Raising kids will more than likely be the hardest job you will ever have and you will be faced with big decisions in the months ahead.

Hypocrisy_Central's avatar

I’m not going to go back to school (and add to my student loan debt) unless I really want to, but I can’t help this nagging feeling that I’m just going to settle into some low-end job instead of actually making something of myself.
Once you have birth the first child you would have more than made something of yourself in great measure.

It’s easy for me to say, “Well, if I don’t want to go back to school and I like my job, then who cares what anyone else might think?” but I also don’t want to end up some old lady that regrets settling into a job as a legal assistant.
Even if you did not want to go back to the books to go to law school don’t you still have a BA in Psychology and a minor in Criminal Justice? Later on you may have openings to be a probation officer. You may, if you still wanted to be a lawyer, take online courses, it may even be cheap enough that you can pay from your own pocket and not incur any larger debt. If you are happy now, but have this nagging feeling you should have taken opportunities while they were at hand, do it! I certainly wish I would have, but…...

funkdaddy's avatar

If you’ve found something you enjoy doing then that’s more than a lot of people ever have.

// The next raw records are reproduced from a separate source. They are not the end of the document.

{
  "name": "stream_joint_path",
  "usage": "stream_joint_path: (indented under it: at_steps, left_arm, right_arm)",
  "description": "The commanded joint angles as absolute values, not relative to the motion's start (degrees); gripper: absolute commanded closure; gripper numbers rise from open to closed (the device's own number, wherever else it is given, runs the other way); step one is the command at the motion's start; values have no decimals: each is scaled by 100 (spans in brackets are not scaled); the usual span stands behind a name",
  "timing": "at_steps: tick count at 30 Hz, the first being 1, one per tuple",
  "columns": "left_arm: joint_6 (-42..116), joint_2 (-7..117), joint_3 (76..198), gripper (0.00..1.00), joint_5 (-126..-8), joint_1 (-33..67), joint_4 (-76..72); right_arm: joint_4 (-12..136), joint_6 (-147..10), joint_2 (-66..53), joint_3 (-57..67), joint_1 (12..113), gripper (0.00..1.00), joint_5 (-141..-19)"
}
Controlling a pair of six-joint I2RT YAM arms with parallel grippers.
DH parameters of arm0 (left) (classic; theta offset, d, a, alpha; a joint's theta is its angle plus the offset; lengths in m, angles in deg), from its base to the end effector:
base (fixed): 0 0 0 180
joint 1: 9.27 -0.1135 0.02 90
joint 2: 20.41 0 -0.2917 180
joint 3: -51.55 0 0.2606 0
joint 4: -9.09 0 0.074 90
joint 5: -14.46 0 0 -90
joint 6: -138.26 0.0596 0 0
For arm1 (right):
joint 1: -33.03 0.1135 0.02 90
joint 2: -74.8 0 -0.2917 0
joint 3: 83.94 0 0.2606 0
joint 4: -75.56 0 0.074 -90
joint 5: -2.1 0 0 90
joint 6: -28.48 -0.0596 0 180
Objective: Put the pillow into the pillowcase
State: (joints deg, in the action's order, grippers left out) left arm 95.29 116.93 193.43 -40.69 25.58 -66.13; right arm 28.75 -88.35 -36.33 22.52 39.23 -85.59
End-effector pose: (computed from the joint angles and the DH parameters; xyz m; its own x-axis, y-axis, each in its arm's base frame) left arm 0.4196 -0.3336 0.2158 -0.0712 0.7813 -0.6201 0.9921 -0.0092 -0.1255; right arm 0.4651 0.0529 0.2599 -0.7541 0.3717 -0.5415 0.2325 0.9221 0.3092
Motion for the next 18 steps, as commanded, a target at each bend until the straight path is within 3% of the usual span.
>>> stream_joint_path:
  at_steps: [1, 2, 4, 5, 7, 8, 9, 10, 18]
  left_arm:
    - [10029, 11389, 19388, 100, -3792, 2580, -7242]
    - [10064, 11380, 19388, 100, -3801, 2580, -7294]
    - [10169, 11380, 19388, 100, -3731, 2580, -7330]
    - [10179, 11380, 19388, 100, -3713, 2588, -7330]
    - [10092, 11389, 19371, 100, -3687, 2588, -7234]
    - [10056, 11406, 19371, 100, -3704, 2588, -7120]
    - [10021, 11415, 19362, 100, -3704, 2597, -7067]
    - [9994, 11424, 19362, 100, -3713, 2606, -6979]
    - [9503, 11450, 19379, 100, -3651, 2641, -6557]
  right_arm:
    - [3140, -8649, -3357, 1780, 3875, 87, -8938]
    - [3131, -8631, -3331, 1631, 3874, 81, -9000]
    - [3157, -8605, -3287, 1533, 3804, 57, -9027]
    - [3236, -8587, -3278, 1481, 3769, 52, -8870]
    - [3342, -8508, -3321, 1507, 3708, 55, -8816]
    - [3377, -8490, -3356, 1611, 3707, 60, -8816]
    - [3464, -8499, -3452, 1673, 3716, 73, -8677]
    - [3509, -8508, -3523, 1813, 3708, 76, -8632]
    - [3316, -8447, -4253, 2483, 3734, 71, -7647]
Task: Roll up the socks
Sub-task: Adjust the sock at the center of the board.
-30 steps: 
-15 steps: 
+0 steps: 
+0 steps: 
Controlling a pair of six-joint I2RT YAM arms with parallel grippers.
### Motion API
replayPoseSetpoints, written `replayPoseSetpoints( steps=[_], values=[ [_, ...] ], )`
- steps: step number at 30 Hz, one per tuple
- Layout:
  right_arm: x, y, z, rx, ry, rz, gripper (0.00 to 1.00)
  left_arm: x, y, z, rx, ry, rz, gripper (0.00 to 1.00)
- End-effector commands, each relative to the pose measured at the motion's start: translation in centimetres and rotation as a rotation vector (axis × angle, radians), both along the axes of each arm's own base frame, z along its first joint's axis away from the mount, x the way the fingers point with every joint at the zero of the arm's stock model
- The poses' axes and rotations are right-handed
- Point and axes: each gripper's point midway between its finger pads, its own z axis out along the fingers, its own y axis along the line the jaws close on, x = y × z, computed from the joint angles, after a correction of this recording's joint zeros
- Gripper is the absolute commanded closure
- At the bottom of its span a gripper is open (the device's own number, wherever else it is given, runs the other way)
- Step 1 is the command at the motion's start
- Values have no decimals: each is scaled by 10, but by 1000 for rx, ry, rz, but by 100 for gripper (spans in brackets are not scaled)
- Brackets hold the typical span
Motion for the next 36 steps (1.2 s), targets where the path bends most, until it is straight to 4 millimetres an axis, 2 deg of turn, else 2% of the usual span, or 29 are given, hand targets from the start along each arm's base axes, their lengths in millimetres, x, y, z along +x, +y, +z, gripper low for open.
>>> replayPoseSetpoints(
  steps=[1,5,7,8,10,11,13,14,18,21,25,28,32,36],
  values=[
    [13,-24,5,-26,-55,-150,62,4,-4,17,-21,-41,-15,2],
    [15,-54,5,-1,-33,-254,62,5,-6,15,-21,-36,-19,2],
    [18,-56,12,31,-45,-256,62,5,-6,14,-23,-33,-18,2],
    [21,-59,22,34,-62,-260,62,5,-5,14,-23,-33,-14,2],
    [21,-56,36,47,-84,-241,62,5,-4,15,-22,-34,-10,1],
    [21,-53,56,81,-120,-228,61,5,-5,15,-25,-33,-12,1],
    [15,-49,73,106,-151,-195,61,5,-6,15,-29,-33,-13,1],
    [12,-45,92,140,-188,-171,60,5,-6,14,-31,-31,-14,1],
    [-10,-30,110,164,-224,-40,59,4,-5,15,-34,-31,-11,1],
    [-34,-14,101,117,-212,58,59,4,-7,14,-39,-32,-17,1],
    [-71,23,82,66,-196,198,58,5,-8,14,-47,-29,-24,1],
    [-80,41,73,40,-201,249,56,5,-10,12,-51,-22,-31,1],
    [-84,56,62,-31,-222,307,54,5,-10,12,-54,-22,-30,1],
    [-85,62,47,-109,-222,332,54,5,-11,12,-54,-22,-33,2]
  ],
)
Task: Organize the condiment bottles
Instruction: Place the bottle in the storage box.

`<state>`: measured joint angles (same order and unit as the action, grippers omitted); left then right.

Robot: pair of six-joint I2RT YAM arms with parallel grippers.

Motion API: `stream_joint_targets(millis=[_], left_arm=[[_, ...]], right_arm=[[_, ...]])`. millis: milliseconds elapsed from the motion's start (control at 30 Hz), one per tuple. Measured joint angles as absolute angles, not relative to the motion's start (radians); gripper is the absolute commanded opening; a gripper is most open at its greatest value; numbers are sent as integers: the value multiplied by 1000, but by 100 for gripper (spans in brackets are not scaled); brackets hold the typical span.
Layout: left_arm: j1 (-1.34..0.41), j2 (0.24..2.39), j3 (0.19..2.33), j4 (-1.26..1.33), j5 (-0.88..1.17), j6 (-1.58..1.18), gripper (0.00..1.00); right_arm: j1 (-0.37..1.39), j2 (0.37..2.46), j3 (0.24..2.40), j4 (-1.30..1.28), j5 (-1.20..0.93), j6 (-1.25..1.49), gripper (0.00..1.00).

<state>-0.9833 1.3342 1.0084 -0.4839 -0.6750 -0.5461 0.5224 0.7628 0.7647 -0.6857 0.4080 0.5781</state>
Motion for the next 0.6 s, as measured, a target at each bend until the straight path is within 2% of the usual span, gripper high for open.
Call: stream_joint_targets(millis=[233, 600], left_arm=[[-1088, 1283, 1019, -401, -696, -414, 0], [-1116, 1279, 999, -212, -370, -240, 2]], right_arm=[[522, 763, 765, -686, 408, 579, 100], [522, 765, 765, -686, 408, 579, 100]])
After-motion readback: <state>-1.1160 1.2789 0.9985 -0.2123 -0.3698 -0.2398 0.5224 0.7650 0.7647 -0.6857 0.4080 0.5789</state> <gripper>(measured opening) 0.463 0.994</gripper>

Law isn’t exactly a limiting field in terms of money, upward mobility, or future options. As @gailcalled mentioned, there are opportunities. Other firms, greater responsibility, more direct client interaction, specialization, or becoming a key employee of your firm are all possibilities. A lot of that is up to you.

Education isn’t the only way to exercise ambition, and you don’t need anyone’s permission to learn.